MSP Rona Mackay has made the case for a Bill which seeks to legislate against smacking children on the Victoria Derbyshire show.
The Strathkelvin and Bearsden MSP debated the matter with Mary Glasgow from Children 1st and Richard Lucas from the Scottish Family Party on the BBC morning show.
She said: “It was great to go on the Victoria Derbyshire show and make the case of why hitting children is never justifiable and can have long lasting effects in later life.
“I was delighted to hear strong evidential arguments from Mary Glasgow, a director of Children 1st, Scotland’s national children’s charity. This Bill does not create a new offence, it removes the defence of ‘reasonable chastisement’ and ‘justifiable assault’ from the existing offence of common assault.
“The evidence against hitting children is overwhelming and I fully support this Bill.”
From Rona Mackay MSP by Alan Ferguson
John Finnie MSP is proposing and has consulted on the Children (Equal Protection from Assault) (Scotland) Bill
The First Minister said during the Programme for Government: “While it is not our proposal and indeed it may be an issue on which parties will give their members a free vote, the Scottish Government will not oppose John Finnie’s proposals to prohibit the physical punishment of children.”
The Bill proposes ending the existing common-law position that physical punishment by parents can be defended as reasonable chastisement and therefore be lawful. The Bill will not create a new criminal offence, as the common law offence of assault will apply International comparisons:
There are now 52 countries where physical punishment is unlawful, including France, Germany, Norway and Denmark
Sweden became the first country in the world to change the law in 1979, with one of the most recent being the Republic of Ireland, where the law was changed in 2015
The UK is now one of only 6 EU Member States, out of 28, not to have changed the law.

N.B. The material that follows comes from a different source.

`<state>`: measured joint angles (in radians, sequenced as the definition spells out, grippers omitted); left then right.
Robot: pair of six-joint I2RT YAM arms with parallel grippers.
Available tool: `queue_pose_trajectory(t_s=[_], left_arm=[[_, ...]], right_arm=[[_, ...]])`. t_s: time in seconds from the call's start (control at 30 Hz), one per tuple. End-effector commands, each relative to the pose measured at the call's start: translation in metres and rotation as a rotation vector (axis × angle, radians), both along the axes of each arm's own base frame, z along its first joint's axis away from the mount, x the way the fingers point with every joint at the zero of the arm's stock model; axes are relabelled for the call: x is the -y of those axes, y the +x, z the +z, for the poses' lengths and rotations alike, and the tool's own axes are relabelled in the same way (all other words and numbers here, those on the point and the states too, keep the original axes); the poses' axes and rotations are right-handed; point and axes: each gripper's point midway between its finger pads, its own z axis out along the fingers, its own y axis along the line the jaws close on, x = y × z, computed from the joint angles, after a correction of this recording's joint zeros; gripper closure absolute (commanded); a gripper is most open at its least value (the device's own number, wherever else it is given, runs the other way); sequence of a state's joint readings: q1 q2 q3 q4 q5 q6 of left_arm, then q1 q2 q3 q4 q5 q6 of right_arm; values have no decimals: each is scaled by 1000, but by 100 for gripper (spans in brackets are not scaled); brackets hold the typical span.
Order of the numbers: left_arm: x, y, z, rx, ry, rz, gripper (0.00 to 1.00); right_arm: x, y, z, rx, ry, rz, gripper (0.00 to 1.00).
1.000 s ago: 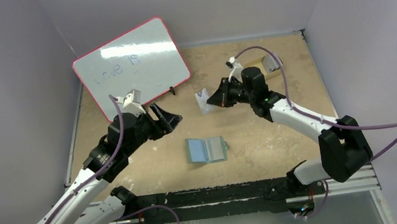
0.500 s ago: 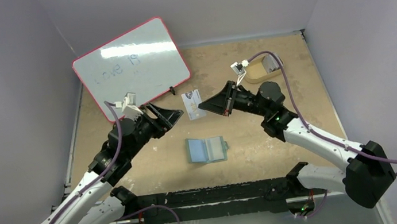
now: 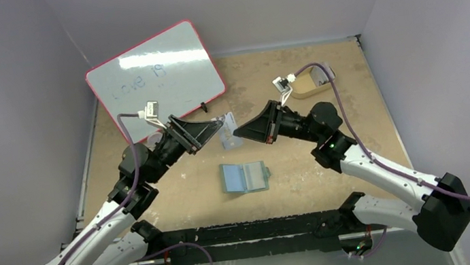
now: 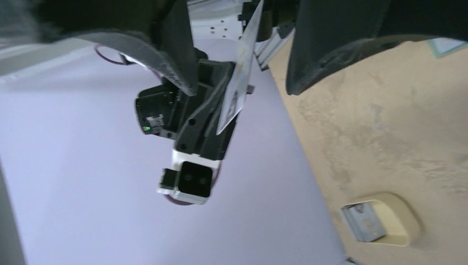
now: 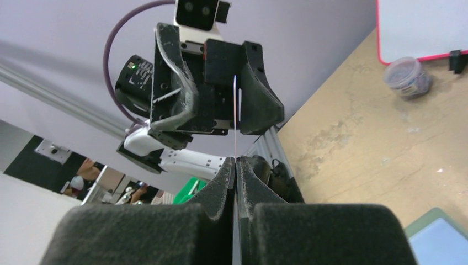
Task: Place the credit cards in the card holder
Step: Pick up the credit card from the storage box, then insert the credit card into the card holder.
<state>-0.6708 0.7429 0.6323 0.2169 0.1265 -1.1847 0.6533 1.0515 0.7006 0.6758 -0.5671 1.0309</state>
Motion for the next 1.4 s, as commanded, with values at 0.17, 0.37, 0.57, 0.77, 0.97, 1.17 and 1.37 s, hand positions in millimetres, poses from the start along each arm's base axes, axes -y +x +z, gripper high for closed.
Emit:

The Criminal Justice (Scotland) Act 2003 prohibited certain forms of physical punishment of children in Scotland (blows to the head, shaking, hitting with an implement)
The 2003 Act left room for parents and others caring for or in charge of children to plead a defence of “justifiable assault” under the existing common law.
In other parts of the UK, as is the case in Scotland, whilst there are restrictions on the physical punishment of children (largely by the 1998 ECHR ruling), there is no outright ban.